> _To do_
Would you reproduce exactly the lines below from the one holding "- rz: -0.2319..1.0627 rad" through the one holding "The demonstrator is", inclusive, and no others?

> _Recorded data_
———
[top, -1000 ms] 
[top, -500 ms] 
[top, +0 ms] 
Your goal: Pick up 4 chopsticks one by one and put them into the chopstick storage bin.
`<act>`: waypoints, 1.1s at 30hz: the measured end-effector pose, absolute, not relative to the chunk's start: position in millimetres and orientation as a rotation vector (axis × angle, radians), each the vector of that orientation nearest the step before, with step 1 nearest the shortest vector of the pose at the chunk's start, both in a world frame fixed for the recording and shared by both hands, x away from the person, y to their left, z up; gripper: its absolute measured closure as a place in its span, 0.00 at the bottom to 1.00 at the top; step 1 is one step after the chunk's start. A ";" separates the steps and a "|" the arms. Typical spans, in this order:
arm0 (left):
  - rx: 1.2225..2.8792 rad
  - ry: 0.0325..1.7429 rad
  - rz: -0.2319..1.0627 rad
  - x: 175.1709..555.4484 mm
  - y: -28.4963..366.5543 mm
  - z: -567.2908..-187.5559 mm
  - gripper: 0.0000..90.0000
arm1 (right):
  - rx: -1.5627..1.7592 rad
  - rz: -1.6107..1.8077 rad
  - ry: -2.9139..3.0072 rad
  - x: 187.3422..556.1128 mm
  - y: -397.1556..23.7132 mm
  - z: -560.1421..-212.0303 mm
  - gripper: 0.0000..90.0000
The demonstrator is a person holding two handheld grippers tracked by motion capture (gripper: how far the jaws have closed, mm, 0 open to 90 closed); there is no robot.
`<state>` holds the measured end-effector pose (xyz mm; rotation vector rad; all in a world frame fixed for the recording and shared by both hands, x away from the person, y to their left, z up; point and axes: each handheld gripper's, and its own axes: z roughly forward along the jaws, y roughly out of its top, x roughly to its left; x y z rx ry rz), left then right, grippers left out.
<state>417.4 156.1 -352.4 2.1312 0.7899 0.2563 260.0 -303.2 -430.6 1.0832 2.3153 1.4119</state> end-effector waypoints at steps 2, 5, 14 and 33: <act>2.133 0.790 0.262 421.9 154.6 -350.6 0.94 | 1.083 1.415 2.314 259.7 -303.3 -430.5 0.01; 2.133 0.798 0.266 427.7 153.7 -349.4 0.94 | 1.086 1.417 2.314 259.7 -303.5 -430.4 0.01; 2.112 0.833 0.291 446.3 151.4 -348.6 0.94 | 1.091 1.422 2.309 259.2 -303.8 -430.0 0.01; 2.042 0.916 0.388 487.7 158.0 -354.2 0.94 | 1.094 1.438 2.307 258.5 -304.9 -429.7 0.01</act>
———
> _Response for this exercise_
  - rz: -0.2319..1.0627 rad
  - x: 175.1709..555.4484 mm
  - y: -28.4963..366.5543 mm
  - z: -567.2908..-187.5559 mm
  - gripper: 0.0000..90.0000
arm1 (right):
  - rx: -1.5627..1.7592 rad
  - rz: -1.6107..1.8077 rad
  - ry: -2.9139..3.0072 rad
  - x: 187.3422..556.1128 mm
  - y: -397.1556..23.7132 mm
  - z: -560.1421..-212.0303 mm
  - gripper: 0.0000..90.0000
The demonstrator is a person holding two handheld grippers tracked by motion capture (gripper: how far the jaws have closed, mm, 0 open to 90 closed); there is no robot.

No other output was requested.